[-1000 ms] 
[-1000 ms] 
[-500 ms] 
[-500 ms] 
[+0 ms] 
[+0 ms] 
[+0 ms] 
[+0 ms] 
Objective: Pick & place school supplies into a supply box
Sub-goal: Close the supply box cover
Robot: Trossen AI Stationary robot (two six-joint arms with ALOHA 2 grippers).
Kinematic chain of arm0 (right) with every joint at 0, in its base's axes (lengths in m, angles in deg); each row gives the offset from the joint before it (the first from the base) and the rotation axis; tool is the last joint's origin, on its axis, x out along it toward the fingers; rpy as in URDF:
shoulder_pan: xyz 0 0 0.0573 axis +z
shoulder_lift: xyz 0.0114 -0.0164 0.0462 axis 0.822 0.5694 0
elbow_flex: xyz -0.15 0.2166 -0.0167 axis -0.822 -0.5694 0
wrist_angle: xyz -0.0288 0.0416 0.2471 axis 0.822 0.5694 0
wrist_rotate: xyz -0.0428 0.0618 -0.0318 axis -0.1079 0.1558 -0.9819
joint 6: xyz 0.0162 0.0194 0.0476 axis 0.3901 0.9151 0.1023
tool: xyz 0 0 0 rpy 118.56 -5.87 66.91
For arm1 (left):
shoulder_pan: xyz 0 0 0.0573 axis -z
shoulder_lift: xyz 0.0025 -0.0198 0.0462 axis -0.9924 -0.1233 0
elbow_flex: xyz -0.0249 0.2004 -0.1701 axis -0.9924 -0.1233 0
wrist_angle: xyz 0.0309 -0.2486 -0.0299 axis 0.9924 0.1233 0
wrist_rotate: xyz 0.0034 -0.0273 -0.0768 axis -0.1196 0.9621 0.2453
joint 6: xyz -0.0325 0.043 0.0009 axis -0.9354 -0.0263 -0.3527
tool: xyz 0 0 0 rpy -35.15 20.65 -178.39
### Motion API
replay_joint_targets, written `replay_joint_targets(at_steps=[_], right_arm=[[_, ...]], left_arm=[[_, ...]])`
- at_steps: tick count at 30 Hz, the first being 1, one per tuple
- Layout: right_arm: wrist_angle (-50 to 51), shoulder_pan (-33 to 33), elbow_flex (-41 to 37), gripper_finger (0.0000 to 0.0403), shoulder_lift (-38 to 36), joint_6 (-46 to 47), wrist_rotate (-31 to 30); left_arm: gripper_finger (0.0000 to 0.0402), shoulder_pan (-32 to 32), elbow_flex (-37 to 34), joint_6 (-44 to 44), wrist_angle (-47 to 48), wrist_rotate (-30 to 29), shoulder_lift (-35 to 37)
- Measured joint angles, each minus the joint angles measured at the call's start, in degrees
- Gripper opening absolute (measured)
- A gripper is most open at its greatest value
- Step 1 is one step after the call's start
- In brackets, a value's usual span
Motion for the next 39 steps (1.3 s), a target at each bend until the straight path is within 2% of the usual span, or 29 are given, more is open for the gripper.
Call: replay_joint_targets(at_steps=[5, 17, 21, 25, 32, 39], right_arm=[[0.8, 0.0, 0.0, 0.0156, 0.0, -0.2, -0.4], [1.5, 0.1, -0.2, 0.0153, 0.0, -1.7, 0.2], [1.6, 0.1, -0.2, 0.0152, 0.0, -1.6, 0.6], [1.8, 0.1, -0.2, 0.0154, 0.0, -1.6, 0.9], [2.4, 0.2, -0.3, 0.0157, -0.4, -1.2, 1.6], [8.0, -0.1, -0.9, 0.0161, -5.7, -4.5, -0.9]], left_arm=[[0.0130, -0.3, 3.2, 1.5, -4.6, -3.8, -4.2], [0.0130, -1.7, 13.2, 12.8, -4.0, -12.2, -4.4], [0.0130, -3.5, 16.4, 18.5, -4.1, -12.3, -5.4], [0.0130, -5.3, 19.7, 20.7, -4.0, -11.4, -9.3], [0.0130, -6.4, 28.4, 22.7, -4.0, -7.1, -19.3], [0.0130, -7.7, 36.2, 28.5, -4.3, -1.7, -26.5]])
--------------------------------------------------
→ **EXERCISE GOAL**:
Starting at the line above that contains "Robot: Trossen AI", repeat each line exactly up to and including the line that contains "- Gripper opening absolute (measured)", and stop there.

→ **ANSWER TO THIS TASK**:
Robot: Trossen AI Stationary robot (two six-joint arms with ALOHA 2 grippers).
Kinematic chain of arm0 (right) with every joint at 0, in its base's axes (lengths in m, angles in deg); each row gives the offset from the joint before it (the first from the base) and the rotation axis; tool is the last joint's origin, on its axis, x out along it toward the fingers; rpy as in URDF:
shoulder_pan: xyz 0 0 0.0573 axis +z
shoulder_lift: xyz 0.0114 -0.0164 0.0462 axis 0.822 0.5694 0
elbow_flex: xyz -0.15 0.2166 -0.0167 axis -0.822 -0.5694 0
wrist_angle: xyz -0.0288 0.0416 0.2471 axis 0.822 0.5694 0
wrist_rotate: xyz -0.0428 0.0618 -0.0318 axis -0.1079 0.1558 -0.9819
joint 6: xyz 0.0162 0.0194 0.0476 axis 0.3901 0.9151 0.1023
tool: xyz 0 0 0 rpy 118.56 -5.87 66.91
For arm1 (left):
shoulder_pan: xyz 0 0 0.0573 axis -z
shoulder_lift: xyz 0.0025 -0.0198 0.0462 axis -0.9924 -0.1233 0
elbow_flex: xyz -0.0249 0.2004 -0.1701 axis -0.9924 -0.1233 0
wrist_angle: xyz 0.0309 -0.2486 -0.0299 axis 0.9924 0.1233 0
wrist_rotate: xyz 0.0034 -0.0273 -0.0768 axis -0.1196 0.9621 0.2453
joint 6: xyz -0.0325 0.043 0.0009 axis -0.9354 -0.0263 -0.3527
tool: xyz 0 0 0 rpy -35.15 20.65 -178.39
### Motion API
replay_joint_targets, written `replay_joint_targets(at_steps=[_], right_arm=[[_, ...]], left_arm=[[_, ...]])`
- at_steps: tick count at 30 Hz, the first being 1, one per tuple
- Layout: right_arm: wrist_angle (-50 to 51), shoulder_pan (-33 to 33), elbow_flex (-41 to 37), gripper_finger (0.0000 to 0.0403), shoulder_lift (-38 to 36), joint_6 (-46 to 47), wrist_rotate (-31 to 30); left_arm: gripper_finger (0.0000 to 0.0402), shoulder_pan (-32 to 32), elbow_flex (-37 to 34), joint_6 (-44 to 44), wrist_angle (-47 to 48), wrist_rotate (-30 to 29), shoulder_lift (-35 to 37)
- Measured joint angles, each minus the joint angles measured at the call's start, in degrees
- Gripper opening absolute (measured)

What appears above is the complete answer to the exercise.